------ Information supplied ------

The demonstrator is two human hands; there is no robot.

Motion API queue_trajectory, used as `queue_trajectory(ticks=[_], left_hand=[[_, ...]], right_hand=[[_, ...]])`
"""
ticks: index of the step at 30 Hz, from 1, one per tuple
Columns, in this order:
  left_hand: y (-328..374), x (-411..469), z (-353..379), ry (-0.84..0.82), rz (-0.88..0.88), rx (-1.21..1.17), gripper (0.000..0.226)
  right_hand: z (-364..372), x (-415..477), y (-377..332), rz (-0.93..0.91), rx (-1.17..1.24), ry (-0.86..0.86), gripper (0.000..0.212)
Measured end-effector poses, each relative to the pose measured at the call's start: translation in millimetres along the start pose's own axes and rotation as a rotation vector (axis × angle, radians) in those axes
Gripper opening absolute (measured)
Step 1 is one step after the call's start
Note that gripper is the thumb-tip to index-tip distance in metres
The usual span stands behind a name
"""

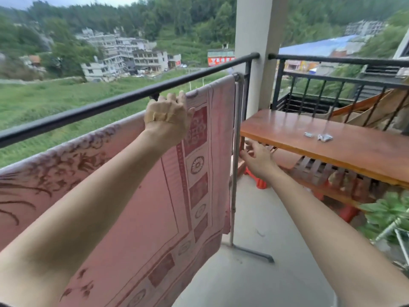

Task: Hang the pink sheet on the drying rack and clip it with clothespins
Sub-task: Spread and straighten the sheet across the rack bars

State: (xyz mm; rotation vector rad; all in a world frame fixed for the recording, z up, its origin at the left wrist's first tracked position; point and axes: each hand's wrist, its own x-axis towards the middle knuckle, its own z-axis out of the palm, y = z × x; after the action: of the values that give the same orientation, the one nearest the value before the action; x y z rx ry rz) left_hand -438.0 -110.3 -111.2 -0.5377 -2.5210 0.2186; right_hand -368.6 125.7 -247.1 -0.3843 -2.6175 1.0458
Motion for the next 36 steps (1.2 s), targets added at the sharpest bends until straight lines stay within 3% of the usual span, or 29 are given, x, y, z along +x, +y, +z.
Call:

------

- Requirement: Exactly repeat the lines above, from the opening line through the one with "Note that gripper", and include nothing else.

- Exercise result:
The demonstrator is two human hands; there is no robot.

Motion API queue_trajectory, used as `queue_trajectory(ticks=[_], left_hand=[[_, ...]], right_hand=[[_, ...]])`
"""
ticks: index of the step at 30 Hz, from 1, one per tuple
Columns, in this order:
  left_hand: y (-328..374), x (-411..469), z (-353..379), ry (-0.84..0.82), rz (-0.88..0.88), rx (-1.21..1.17), gripper (0.000..0.226)
  right_hand: z (-364..372), x (-415..477), y (-377..332), rz (-0.93..0.91), rx (-1.17..1.24), ry (-0.86..0.86), gripper (0.000..0.212)
Measured end-effector poses, each relative to the pose measured at the call's start: translation in millimetres along the start pose's own axes and rotation as a rotation vector (axis × angle, radians) in those axes
Gripper opening absolute (measured)
Step 1 is one step after the call's start
Note that gripper is the thumb-tip to index-tip distance in metres

This is the complete output for the exercise.